Exposé Online banner

Ozric Tentacles — Arborescence
(IRS 72438 29486 29, 1994, CD)

by Peter Thelen, 1994-08-01:

Arborescence Cover art The Ozrics are masters of the hypnotic groove, finding that seemingly endless psychedelic guitar and synth riff, a repetitive - nearly trance-like structure, and then exploring all of its possibilities to some sort of conclusion. The writing isn't particularly flashy, certainly not complex, nor does it have many of the traditional progressive traits. But the music, embellished by plenty of synth dweedling and strong rhythm patterns, is nonetheless powerful, and does take the listener somewhere special if the mind is open and the spirit free. The latest disc Arborescence is no different. The focus is only slightly different from previous releases, so anyone who was looking for some grand scale changes can rest assured that there are no major surprises here. The tracks alternate between power-drive ("Myriapod," "Shima Koto," "Astro Cortex"), more spacey tunes ("Dance of the Loomi," "There's a Planet Here," the title track), and those with a specific ethnic flavor ("Al-Saloog"). Of course that's the same as all the other Ozrics albums before it - which I suppose means the band is in a huge rut, offering only predictability, or perhaps consistency. Either way, they do one thing very well and that's exactly what they've done here; after twelve-plus albums I'm not tired of it yet.

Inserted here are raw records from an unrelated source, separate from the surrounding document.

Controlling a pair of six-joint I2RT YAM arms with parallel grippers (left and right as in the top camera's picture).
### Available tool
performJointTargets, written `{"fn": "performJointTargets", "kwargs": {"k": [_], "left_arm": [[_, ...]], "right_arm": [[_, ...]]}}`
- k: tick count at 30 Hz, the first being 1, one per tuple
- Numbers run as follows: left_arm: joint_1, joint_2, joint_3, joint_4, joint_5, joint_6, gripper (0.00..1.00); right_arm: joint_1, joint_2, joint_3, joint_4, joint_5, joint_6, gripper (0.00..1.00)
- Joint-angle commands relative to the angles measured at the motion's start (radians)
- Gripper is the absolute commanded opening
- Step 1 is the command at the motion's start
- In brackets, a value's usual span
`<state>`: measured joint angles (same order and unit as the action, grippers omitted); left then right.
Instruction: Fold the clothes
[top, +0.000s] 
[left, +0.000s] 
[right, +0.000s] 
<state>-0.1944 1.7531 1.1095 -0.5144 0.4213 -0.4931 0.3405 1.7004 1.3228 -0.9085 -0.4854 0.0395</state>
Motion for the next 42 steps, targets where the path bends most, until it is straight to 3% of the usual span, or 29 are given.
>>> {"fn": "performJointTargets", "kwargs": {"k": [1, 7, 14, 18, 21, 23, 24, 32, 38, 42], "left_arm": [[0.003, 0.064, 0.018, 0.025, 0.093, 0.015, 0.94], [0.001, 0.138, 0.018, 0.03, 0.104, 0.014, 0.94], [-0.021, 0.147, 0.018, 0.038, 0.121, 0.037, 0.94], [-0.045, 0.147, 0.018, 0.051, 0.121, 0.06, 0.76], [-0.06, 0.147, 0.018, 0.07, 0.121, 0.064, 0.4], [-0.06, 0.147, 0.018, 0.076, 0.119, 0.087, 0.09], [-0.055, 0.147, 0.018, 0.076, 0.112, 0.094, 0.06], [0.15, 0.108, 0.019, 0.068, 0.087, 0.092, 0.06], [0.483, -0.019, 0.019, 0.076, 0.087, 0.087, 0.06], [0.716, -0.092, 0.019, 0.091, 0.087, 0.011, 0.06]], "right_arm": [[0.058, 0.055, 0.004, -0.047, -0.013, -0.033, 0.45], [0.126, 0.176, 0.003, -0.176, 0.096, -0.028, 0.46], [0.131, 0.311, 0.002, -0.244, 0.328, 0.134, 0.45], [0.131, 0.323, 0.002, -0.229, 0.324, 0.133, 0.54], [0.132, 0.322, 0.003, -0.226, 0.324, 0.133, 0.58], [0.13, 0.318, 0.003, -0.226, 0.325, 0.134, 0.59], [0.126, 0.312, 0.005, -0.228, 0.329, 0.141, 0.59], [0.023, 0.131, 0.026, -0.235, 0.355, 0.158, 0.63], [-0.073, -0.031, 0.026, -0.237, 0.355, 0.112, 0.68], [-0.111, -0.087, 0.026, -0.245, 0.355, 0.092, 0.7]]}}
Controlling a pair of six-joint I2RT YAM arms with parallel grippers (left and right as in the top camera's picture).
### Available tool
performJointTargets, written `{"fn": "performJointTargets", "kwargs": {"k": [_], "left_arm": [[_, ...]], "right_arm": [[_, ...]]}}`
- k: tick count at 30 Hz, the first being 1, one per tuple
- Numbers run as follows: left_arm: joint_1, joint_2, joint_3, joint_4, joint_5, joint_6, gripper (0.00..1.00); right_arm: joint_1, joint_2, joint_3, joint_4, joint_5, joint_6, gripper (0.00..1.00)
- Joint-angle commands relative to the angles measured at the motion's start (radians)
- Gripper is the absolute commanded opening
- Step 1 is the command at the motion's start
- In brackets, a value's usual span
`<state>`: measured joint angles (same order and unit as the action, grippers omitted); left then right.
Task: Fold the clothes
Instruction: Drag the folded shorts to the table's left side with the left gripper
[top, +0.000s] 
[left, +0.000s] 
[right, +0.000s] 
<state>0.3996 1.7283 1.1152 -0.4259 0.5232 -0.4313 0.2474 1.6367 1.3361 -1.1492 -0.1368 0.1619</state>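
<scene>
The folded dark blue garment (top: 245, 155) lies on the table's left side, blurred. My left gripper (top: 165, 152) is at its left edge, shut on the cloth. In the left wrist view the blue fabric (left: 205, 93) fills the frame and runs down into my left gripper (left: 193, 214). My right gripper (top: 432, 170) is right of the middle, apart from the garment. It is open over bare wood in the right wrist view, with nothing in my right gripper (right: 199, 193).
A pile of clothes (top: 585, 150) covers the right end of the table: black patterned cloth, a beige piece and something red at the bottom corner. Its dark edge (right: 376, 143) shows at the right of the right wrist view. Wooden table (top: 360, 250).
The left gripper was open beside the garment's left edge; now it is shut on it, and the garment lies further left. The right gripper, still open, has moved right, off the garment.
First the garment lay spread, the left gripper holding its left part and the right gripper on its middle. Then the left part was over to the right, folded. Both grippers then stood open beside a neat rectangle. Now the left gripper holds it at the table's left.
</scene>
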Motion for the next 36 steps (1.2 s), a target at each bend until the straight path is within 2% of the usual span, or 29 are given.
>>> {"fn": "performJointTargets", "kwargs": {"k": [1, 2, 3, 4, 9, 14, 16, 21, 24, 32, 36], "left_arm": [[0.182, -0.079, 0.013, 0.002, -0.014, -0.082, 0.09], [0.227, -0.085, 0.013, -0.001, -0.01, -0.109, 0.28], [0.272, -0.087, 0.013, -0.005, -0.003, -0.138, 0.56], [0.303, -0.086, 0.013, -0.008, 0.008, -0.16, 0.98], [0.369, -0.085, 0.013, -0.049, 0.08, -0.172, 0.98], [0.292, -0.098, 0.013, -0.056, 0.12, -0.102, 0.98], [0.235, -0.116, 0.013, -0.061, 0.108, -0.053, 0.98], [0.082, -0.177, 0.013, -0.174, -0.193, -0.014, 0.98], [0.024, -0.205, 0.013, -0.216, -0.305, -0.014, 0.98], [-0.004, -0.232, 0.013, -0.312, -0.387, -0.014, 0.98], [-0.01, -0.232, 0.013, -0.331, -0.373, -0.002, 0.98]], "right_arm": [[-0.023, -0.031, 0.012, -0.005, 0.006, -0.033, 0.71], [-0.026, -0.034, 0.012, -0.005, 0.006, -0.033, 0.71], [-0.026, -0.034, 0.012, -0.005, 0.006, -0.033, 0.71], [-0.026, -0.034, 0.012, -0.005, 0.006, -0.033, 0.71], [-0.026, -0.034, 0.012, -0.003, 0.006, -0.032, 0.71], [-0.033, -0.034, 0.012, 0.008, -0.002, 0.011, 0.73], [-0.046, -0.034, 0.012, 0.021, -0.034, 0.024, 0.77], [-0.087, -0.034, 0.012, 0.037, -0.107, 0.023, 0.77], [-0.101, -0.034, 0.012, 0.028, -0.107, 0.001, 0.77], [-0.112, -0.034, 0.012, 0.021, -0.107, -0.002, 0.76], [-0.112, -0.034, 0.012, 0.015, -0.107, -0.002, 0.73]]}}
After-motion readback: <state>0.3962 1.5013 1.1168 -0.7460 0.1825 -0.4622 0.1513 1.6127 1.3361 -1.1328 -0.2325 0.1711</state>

by Mike Borella, 1994-08-01:

The Ozrics seem to be believers in the old saying, "If it ain't broke, don't fix it." They've found a style that works for them and that their fans seem to like. On this, their latest release, they've recorded 45 minutes of music that uses ideas from their previous four studio CDs, especially Erpland and Pungent Effulgent. As usual, Ed Wynne's guitar is the focal point of the music, with the expected swishy keyboards and repetitive bass lines simple enough to be sequenced (in some cases, I'm pretty sure they are). The drummer plays snare-bass rhythms and, unlike Strangeitude and Jurassic Shift, adds some interesting fills. But as a whole the band rarely breaks 4/4, uses the same key changes, many of the same riffs, and the same basic feel and sound as their previous works. What this adds up to is that fans of the old Ozric sound will most likely enjoy Arborescence, while those of us looking for something new and exciting (or even slightly different from their previous work) will be impressed with how well Ozrics can repeat themselves.

by Dan Casey, 1994-08-01:

With Arborescence Ozric Tentacles have their fifth studio effort in as many years. As usual the texturing of the soundscape remains their focus and their foremost strength. Alarmingly unique in their ability to dress up crude and simple compositions with unbelievably rich synth textures and electronic effects/samples, the Ozrics certainly make up for their lack of songwriting with production and atmospherics. But they've been doing that for 10 years now, and for many longtime fans the formula has grown tiresome. Some feared that the Tentacles would sell out when they signed with IRS but, in fact, the opposite has happened - they have set new standards in stagnation. Those who have never heard Ozrics before shouldn't let this stand in their way, though. Arborescene is as good a place to start as any, with the trademark Hillage-like guitar, gurgling and whirling synths, tight (but awfully simplistic) bass and drums, wrapped around rave, techno, African, and Middle Eastern influences. Highly recommended for beginners, but not much to get excited about for those who have been following the band for more than two albums.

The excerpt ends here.